E com o FANTASPORTO foi assim…

Eram 8h15 da manhã quando eu cheguei esbaforida e atrasada para a primeira CreativeMornings Porto de 2019. Acho que à medida que a manhã foi decorrendo esse stress foi aumentando! Afinal de contas eu nunca tinha feito isto e pior (!) nunca tinha estado numa CreativeMornings na vida! (Mas isso é tema para outra conversa...)

Às 8h30 (mais coisa, menos coisa) e depois de um pequeno-almoço supimpa, cortesia dos nossos parceiros O Piquenique e a Lavazza (podem ver fotos e babar aqui!) começámos a falar disto do Surreal. 

A Beatriz Pacheco Pereira, uma das diretoras do Fantasporto, que teve a cortesia de aceitar o nosso convite e nos honrar com a sua presença e experiência de vida para fazer uma entrada em grande foi dizendo desde logo que com a nossa idade ainda tinhamos a obrigação de ter sonhos, porque os sonhos realizam-se e concretizam-se mediante certos condicionantes.

Contou-nos a história do Fantasporto, falando da importância das influências políticas e do 25 de Abril na abertura do mundo e na criação de um festival de cinema independente sobre o fantástico, que é diferente de terror. O Fantasporto nasceu com o objetivo de mostrar o cinema que estava proibido, de ser um fórum para encontros de cineastas, cultura e artes, tanto assim era que o primeiro festival não era competitivo. O mote era contribuir para a educação cinematográfica da geração da altura, levando a uma ligação ao mundo global do cinema.

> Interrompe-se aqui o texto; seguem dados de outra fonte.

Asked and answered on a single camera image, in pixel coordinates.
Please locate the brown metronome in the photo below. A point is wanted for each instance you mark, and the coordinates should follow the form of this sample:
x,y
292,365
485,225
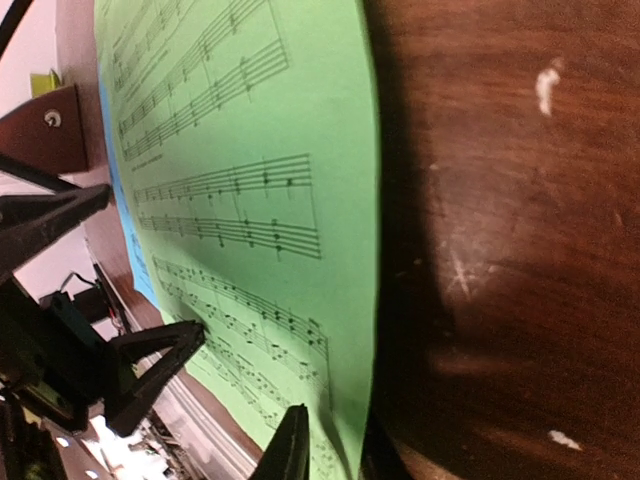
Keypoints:
x,y
46,133

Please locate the green sheet music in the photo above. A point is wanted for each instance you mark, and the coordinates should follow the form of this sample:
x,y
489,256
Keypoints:
x,y
246,139

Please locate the green saucer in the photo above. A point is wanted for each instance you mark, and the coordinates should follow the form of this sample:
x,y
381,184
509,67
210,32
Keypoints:
x,y
44,83

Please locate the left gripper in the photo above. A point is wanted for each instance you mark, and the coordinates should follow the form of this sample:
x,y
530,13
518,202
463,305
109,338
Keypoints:
x,y
54,362

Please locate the black music stand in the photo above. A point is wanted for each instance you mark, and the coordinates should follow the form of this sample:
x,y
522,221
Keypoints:
x,y
35,176

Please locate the blue sheet music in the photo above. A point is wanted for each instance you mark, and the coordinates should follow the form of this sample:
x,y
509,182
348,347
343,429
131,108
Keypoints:
x,y
141,279

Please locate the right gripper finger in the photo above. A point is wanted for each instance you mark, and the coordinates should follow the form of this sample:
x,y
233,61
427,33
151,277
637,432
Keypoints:
x,y
287,456

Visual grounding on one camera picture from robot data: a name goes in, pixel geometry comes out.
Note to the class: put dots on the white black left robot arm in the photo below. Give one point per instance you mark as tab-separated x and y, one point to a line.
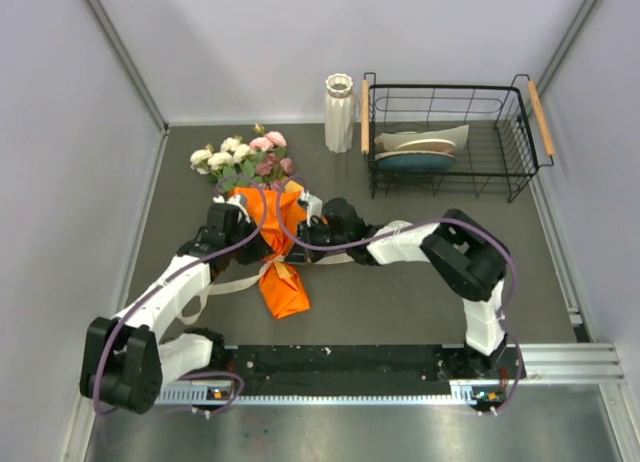
126	362

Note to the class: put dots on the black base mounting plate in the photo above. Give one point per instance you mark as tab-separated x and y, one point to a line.
428	362

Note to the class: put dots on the beige round plate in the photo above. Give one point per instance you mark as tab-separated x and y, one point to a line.
422	146

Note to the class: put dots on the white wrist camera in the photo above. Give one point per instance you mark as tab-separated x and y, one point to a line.
237	200
312	206

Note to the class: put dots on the white printed ribbon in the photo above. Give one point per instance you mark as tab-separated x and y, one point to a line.
235	282

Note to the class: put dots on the black wire dish basket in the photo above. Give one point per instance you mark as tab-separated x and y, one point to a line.
509	139

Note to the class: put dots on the white ribbed ceramic vase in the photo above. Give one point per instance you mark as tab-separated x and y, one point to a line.
340	112

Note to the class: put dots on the aluminium frame rail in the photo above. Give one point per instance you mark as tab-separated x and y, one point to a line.
568	364

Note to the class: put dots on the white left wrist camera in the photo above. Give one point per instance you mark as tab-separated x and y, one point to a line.
237	200

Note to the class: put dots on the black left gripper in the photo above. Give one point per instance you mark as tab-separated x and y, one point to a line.
260	250

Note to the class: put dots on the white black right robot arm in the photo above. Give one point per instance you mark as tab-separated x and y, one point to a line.
470	261

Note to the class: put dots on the teal round plate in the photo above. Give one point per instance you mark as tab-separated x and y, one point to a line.
416	162

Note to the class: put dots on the artificial flower bunch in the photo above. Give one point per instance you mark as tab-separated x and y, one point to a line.
264	159

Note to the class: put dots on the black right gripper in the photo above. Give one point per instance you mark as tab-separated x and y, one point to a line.
298	254

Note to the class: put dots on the orange wrapping paper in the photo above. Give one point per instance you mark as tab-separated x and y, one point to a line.
291	214

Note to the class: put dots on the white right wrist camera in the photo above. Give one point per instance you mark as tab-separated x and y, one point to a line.
312	206

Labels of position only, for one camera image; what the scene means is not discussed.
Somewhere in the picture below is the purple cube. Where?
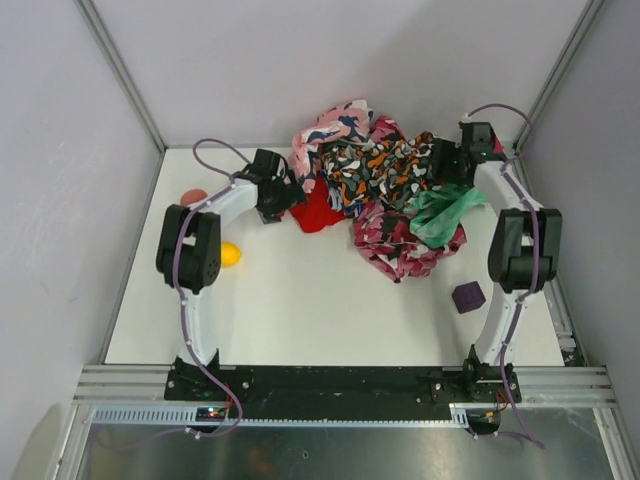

Alertou-nos também para algumas questões fundamentais para quem faz cultura em Portugal, já que esta não deve ser pensada apenas em termos empresariais. Apesar de pouco visível, a cultura é a indústria mais rentável do Mundo, porque nos permite estimular a criatividade em todas as vertentes. E por isso, a cultura em Portugal precisa de estruturas e patrocinadores, ainda que a a preferência destes pareça sempre ir para festivais de música e para o futebol. Por isso, diz que ter sucesso em Portugal é das coisas mais perigosas que há. Porque manter esse sucesso implica um trabalho gigantesco! 

Algumas das curiosidades interessantes que fazem do Fantasporto uma dos 10 melhoers festivais do mundo, a celebrar 40 anos de existência em 2020, são ter exibido A Guerra das Estrelas em 1976, ter recebido o Danny Boyle e ele ter escrito parte do argumento do filme “Quem quer ser Bilionário?” no Porto, receber todos os anos estreias mundiais e ante-estreias europeias e já ter trazido 3 oscarizados ao Porto.

No final deixou-nos alguns conselhos precisosos: a vontade e o local são fatores-chave no arranque de qualquer projeto; manter a persistência sempre, já que esta é o fator de êxito nesta área; ter rigor, profissionalismo, uma selecção cuidada e uma simpatia extrema; trabalhar muito; usar a inteligência; manter uma perspectiva de longo prazo; ter amor ao que se faz; estar preparado/a para apanhar porrada que nos fará ganhar resistência e nunca desistir!

Prometemos que dia 22 de Fevereiro repetimos a dose!